Sunday, July 10, 2016

suicidaly Moral

It's inevitable that some people's first reaction to someone running amok with deadly weapons was that the police erred in using an explosive device to "neutralize" him during a long deadly firefight, from which he had been given the option to surrender.  After all, his civil rights were violated in several ways and nothing one does can ever waive such rights -- right?

No, I guess the cops should have just dragged it out, allowing him time to escape and an opportunity to kill one more victim. It's the moral way, right?

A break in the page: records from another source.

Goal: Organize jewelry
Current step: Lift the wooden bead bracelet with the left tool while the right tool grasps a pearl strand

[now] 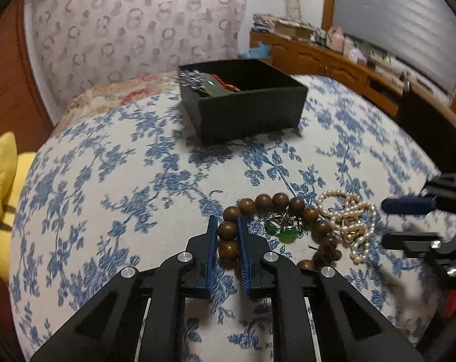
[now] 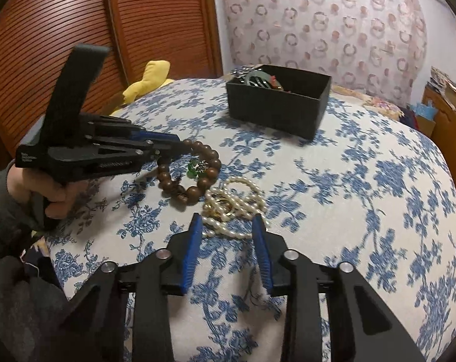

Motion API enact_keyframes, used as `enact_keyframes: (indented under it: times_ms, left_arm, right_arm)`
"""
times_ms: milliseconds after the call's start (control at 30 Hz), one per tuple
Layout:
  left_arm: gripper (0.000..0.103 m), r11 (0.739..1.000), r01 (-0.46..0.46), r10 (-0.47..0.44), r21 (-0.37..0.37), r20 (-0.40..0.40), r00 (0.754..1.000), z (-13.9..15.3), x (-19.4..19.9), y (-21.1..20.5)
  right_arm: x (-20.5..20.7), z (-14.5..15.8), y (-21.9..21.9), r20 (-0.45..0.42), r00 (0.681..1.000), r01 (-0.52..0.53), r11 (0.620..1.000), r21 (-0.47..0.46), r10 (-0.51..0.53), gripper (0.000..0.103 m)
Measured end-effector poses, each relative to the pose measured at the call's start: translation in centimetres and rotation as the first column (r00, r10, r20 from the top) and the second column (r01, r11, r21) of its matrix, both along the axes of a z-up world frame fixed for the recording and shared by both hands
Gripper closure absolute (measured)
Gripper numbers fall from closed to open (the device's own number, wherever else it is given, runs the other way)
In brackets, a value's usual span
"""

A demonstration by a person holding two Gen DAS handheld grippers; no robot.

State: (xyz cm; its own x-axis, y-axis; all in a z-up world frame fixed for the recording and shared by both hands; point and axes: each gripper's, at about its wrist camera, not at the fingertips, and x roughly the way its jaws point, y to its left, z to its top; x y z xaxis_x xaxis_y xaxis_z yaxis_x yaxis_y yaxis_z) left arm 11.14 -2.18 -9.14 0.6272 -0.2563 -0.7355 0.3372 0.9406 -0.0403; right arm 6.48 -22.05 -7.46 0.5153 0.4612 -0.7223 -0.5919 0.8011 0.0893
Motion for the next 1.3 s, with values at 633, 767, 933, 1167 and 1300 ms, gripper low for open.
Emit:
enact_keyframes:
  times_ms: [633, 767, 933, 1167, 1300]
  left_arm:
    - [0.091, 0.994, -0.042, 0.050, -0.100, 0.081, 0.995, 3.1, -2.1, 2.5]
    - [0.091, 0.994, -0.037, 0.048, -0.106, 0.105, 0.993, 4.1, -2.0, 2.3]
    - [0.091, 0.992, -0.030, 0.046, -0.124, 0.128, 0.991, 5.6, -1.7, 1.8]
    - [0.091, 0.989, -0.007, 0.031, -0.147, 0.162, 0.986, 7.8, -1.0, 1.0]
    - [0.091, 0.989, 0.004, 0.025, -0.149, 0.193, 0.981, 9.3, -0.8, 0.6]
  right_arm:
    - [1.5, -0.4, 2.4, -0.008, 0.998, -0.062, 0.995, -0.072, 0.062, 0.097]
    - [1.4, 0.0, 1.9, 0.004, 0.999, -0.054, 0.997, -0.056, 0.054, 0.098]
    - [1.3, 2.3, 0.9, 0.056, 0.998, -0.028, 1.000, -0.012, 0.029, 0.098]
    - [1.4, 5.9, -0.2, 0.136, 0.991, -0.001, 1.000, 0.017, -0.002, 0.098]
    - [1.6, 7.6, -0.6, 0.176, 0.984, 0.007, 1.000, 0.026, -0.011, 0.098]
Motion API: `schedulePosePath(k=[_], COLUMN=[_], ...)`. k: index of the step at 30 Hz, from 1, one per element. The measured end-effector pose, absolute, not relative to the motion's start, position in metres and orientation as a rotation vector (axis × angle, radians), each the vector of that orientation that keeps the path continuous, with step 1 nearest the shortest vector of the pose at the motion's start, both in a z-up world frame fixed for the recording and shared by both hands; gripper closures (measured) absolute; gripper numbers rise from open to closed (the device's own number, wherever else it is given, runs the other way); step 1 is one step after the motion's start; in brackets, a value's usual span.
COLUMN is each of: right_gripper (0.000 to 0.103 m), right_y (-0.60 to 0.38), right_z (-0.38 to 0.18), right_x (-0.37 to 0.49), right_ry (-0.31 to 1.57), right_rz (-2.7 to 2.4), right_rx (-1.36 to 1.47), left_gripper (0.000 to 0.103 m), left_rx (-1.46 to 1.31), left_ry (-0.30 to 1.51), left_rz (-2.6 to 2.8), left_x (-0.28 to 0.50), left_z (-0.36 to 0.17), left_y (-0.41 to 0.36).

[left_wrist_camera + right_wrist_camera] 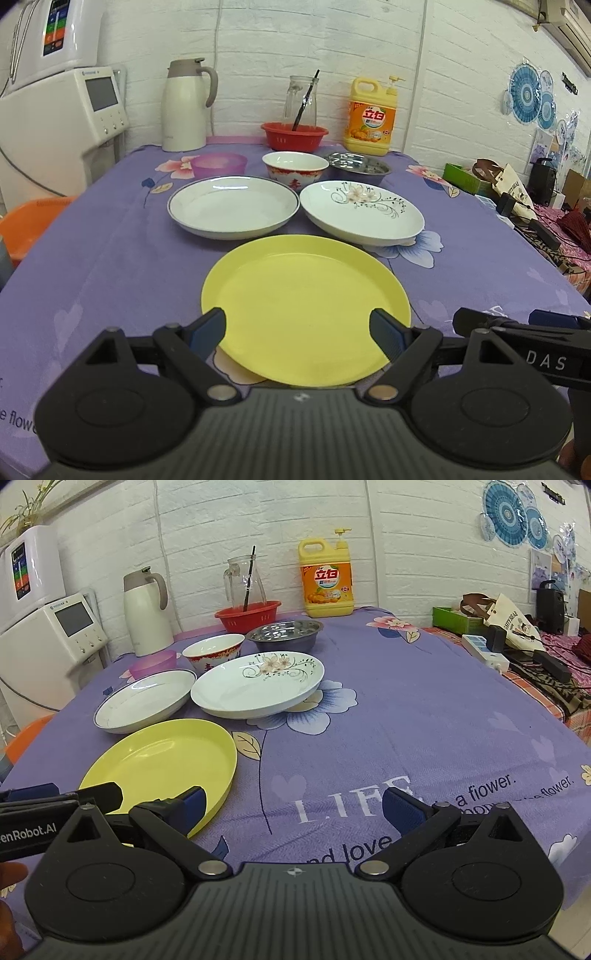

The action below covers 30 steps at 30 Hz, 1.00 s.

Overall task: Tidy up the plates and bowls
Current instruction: 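Grasp the yellow plastic plate rim with the left tool and lift it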

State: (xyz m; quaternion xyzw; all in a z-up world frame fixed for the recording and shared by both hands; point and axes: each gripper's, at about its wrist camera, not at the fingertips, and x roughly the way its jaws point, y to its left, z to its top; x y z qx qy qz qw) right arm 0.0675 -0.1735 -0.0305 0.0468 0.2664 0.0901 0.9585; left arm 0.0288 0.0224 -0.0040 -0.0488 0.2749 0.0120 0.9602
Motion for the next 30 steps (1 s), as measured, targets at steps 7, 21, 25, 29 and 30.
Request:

But worst of all in the pacifist mind, of course was the D word:  drone. The word obviously no longer means a male bee or a moving target used for gunnery practice and as with many words that are emotional surrogates for misunderstood things and deeds, it's a drone in and of itself.  It replaces something in order to keep it from harm. But of course just as in much of the rhetoric concerning weapons, the words themselves are rhetorical weapons. A remotely operated device is not an autonomous device without a human operator. It's not really a drone, just as the weapon used in Dallas wasn't an Assault rifle according to US Army definitions. These altered terms are devices used to protect an argument from scrutiny. Drone words.

Someone is driving this device, someone is watching and probably getting advice from superiors.  Someone is pulling the trigger. Someone is there with a microphone to say "come out with your hands up or you will be shot."
Stop calling it a drone.  It's only a cop in a suit of armor.

 Of course when neurotic pacifists describe any violent act, no matter how unavoidable, they'll say it was avoidable.  We could have arrested Hitler, for instance, we could have arrested  Osama bin Laden by sending in the police to read him his rights and using a search warrant.  Don't laugh, I've been handed that argument, smug condescension, neurotic delusion and all.

Is it that people who argue that this is wrong also hate the Dallas Police because they are police and mostly white and not because they did anything wrong?  Or is it an Americanized version of Ahimsa, the practice of self sacrifice to avoid the death of anything, including bacteria?

Sorry, again. Sending a man or woman  to die or to expose him to deadly circumstances to avoid harming an active murderer, rather than having him or her use a remotely operated device, whether  flying or walking, is not a moral act and if you think so you're wrong.

3 comments:

  1. Perhaps we could have captured Osama bin Laden, but I am sure he would have turned any trial into a mockery, notwithstanding making soundbites for al-Qaeda recruitment. And radicals sure love their martyrs (who are rewarded with virgins in Heaven). Fish food was undoubtedly the best possible outcome, all things considered.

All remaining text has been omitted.